Davis v. Vaughn
126 So. 3d 33
| Miss. | 2013Background
- Danielle born 2000 to Theresa (mother) and William Daniel Vaughn (father); Theresa died when Danielle was 17 months old.
- Danielle lived with maternal grandmother (Davis) under an informal arrangement while Vaughn attended school and worked.
- In August 2004 Davis filed for custody; Vaughn agreed to a temporary custody order giving Davis physical custody and biweekly visitation to Vaughn.
- Chancellor later awarded permanent physical custody to Davis, finding Vaughn forfeited the natural-parent presumption; the Court of Appeals affirmed relying on Grant v. Martin.
- The Mississippi Supreme Court granted certiorari, reversed (Vaughn II), held the temporary agreed order did not forfeit the presumption, and remanded to determine whether Vaughn had deserted Danielle.
- On remand the chancellor, applying Smith v. Smith, concluded Vaughn had not deserted or otherwise lost the natural-parent presumption and awarded custody to Vaughn; this decision is affirmed on appeal.
Issues
| Issue | Plaintiff's Argument (Davis) | Defendant's Argument (Vaughn) | Held |
|---|---|---|---|
| Whether in loco parentis alone can rebut the natural-parent presumption | Davis: a de facto parent who stood in loco parentis should be able to obtain custody without proving parent forfeiture | Vaughn: in loco parentis does not, by itself, overcome natural-parent presumption | Court: Reaffirmed that in loco parentis alone cannot rebut the presumption; third party must show abandonment, desertion, immorality, or unfitness |
| Whether Vaughn forfeited the natural-parent presumption by agreeing to the 2004 temporary order | Davis: the agreed order functionally relinquished Vaughn’s custodial claim | Vaughn: agreement was temporary and did not relinquish parental presumption | Court: Temporary agreed order did not constitute forfeiture (Vaughn II); remand considered other bases for rebuttal |
| Whether Vaughn deserted Danielle prior to the custody petition | Davis: Vaughn’s limited contact and support amounted to desertion | Vaughn: his conduct did not amount to desertion; he later matured and sought relationship | Court: Chancellor’s factual finding that Vaughn did not desert was supported by the record and not clearly erroneous |
| Whether the chancellor applied correct legal standards and abused discretion | Davis: court misapplied precedents and undervalued Davis’s in loco parentis role | Vaughn: chancellor applied Smith and correct standards; findings supported by evidence | Court: Chancellor applied correct law and findings were neither manifestly wrong nor clearly erroneous; judgment affirmed |
Key Cases Cited
- Smith v. Smith, 97 So.3d 43 (Miss. 2012) (third‑party in loco parentis does not, by itself, rebut natural‑parent presumption)
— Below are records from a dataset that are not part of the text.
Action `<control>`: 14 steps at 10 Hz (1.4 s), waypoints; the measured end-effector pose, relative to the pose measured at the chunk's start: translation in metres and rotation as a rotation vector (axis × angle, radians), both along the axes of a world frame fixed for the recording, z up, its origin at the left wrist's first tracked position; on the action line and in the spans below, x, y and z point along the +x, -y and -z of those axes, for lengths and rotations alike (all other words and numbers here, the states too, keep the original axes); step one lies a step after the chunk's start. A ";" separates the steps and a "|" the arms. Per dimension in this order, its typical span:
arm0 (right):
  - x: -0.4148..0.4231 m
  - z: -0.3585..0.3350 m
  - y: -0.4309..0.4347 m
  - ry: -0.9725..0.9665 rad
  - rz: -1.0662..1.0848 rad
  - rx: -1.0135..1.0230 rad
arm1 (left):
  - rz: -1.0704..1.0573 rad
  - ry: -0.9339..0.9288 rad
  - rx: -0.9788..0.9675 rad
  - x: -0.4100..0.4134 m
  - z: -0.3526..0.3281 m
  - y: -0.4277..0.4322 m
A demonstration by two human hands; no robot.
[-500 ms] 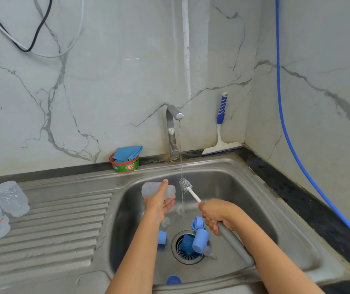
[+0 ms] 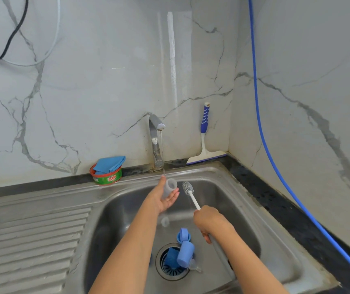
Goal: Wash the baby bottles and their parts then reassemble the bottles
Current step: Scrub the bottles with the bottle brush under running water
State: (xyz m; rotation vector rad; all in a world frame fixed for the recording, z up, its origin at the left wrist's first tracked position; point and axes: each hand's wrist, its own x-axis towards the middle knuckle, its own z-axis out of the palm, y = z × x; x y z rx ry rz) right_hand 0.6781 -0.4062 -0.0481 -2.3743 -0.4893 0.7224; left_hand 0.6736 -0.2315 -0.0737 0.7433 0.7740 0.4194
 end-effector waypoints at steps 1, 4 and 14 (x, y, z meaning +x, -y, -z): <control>-0.004 -0.003 -0.004 0.133 -0.248 -0.262 | -0.032 0.018 0.013 -0.002 0.004 -0.003; -0.004 0.005 -0.008 0.064 -0.182 -0.271 | -0.074 0.142 -0.099 -0.021 0.009 -0.018; -0.002 0.010 -0.007 0.056 -0.185 -0.261 | -0.035 0.073 -0.306 -0.028 0.024 -0.011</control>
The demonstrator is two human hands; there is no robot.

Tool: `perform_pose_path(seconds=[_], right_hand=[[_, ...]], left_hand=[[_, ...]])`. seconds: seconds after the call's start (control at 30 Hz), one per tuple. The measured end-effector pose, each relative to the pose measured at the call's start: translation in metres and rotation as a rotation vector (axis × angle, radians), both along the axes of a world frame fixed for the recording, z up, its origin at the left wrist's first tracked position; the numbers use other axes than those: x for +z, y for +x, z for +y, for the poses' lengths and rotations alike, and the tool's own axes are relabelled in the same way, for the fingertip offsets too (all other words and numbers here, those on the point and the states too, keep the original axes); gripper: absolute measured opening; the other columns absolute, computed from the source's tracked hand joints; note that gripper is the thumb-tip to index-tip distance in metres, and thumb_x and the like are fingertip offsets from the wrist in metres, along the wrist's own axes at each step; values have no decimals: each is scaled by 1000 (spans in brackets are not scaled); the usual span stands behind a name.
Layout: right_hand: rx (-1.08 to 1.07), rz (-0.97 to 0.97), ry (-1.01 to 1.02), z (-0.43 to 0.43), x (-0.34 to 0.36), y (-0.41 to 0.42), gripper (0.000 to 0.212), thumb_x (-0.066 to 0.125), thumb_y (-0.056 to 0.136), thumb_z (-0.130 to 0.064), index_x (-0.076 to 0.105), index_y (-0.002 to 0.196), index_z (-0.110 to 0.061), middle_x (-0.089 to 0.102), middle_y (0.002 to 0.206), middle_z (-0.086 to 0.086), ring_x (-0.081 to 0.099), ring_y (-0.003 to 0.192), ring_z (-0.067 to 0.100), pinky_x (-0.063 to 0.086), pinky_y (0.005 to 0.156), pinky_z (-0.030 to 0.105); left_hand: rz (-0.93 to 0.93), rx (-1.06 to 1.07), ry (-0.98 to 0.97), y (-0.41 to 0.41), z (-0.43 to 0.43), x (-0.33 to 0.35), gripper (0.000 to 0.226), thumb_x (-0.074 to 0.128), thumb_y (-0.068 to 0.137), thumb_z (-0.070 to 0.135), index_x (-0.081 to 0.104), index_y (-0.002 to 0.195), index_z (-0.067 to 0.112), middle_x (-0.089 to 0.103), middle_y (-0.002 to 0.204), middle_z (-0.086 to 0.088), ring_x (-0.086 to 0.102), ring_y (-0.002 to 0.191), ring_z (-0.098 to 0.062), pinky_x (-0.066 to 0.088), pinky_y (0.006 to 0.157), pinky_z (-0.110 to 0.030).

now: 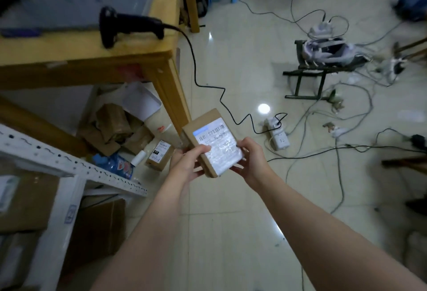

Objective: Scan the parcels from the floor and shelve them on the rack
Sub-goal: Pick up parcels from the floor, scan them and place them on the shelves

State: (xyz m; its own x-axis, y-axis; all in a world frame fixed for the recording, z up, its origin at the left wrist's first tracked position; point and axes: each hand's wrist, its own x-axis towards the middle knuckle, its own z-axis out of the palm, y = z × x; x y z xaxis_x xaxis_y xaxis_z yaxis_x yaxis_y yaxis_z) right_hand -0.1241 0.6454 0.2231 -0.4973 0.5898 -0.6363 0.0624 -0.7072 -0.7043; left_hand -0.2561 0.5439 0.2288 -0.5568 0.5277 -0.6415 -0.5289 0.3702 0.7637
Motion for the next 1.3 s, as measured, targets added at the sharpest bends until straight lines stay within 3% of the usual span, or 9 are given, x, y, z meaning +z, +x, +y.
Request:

- Vaughn v. Davis (Vaughn II), 36 So.3d 1261 (Miss. 2010) (temporary custody agreement did not forfeit natural‑parent presumption; remand to consider desertion)
- Grant v. Martin, 757 So.2d 264 (Miss. 2000) (natural parent who voluntarily relinquishes custody by court order may forfeit presumption)
- Albright v. Albright, 437 So.2d 1003 (Miss. 1983) (Albright factors govern best‑interest custody analysis)
- Leverock v. Hamby, 23 So.3d 424 (Miss. 2009) (discussion of natural‑parent presumption and third‑party custody challenges)
- Petit v. Holifield, 443 So.2d 874 (Miss. 1984) (definition/distinction of abandonment and desertion)
- Farve v. Medders, 128 So.2d 877 (Miss. 1961) (definition and rights of one standing in loco parentis)
- Prince v. Massachusetts, 321 U.S. 158 (U.S. 1944) (parents’ primary role in custody, care, and nurture of children)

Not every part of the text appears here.